In recent times, we have come across several asks about building a cloud native integration layer leveraging cloud services like serverless. Either clients are looking for that as an serious option to replace traditional middleware or have already implemented the same. Below is a typical component model from a channel integration perspective to accept various types of orders for wireless products:

While building this architecture, there have been number of aspects to be looked upon from middleware functions perspective like guaranteed delivery, failure tracking, retry, throttling etc. However, given serverless, the aspect of concurrency along with auto-scaling is an important element to design for, given the same has impact both from technical as well as commercial side. In the below section, we would focus on:

· What are parameters to look for in context of AWS Lambda functions.

· How to estimate those parameters using Telco domain knowledge.

What are various parameters to look for:

a>Reserved concurrency: We need an effective way to distribute the regional account quota(default in 1000) among the lambda functions. Reserved concurrency limits the concurrency of a particular lambda function.

b>Cold start and Provisioned concurrency: Each invocation of a lambda function runs in an ephemeral environment which get spined up on demand. Lambda downloads the code and initializes the runtime as well as packages, dependencies, or global variables that the function includes. This is a pre-cursor step before executing the Handler method of lambda function and called cold start. Cold start adds latency to request turnaround time. Once the environment is ready, it can satisfy other requests without cold start. Lambda function ephemeral environment can run only 1 request thread at a time and if not used for some time, then Lambda will tear down the environment. Provisioned concurrency is required to reserve some active environments all the time to avoid cold start latency. This can be applied to a particular alias or version of a Lambda function.

How to estimate those parameters using Telco domain knowledge.
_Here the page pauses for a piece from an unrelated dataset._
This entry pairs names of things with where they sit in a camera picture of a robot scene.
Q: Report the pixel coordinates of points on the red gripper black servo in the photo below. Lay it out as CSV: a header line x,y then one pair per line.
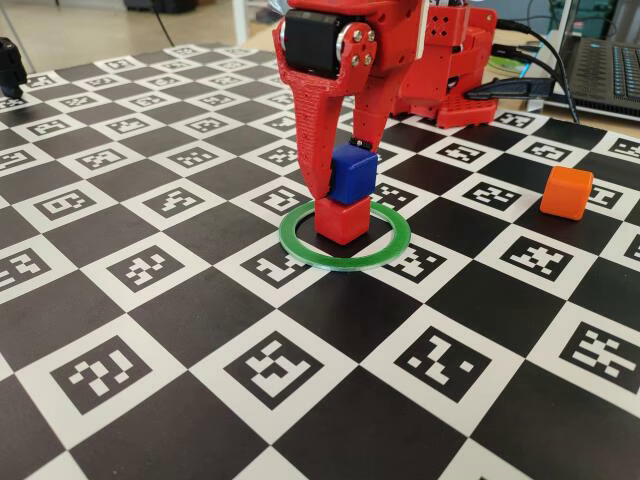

Next question is “how do we estimate” these parameters. Here, domain knowledge and data play a key role. As we work in Telecom domain, we have laid out an approach based on Telecom order categories.

Of course, the method to estimate above parameters is from performance modeling technique. And the primary factor used here is “Load Distribution” in context of Telecom Order types. Below table summarizes the distribution from two example clients from “Pay As-you Go” services perspective:

Based on above distribution, we attached two business drivers to these order types, namely “Business Impact” and “SLA Requirement”. And it is no brainer that we “reserve” higher concurrency for revenue generating and CXX impacting services and rest we distribute depending on load distribution.

Now how to estimate “Provisioned Concurrency”. There are two balancing factors to address, 1)Cost and 2)Meeting availability, reliability, performance related NFRs. To derive the cost, below model can be one of the approaches.

First, we derive the memory requirements for Lambda functions of various sizes and evaluate provisioned concurrency cost. Here is a mapping of memory requirements and corresponding indicative monthly cost of 1 provisioned Lambda instance of various sizes. The memory can be altered based on Lambda function implementation.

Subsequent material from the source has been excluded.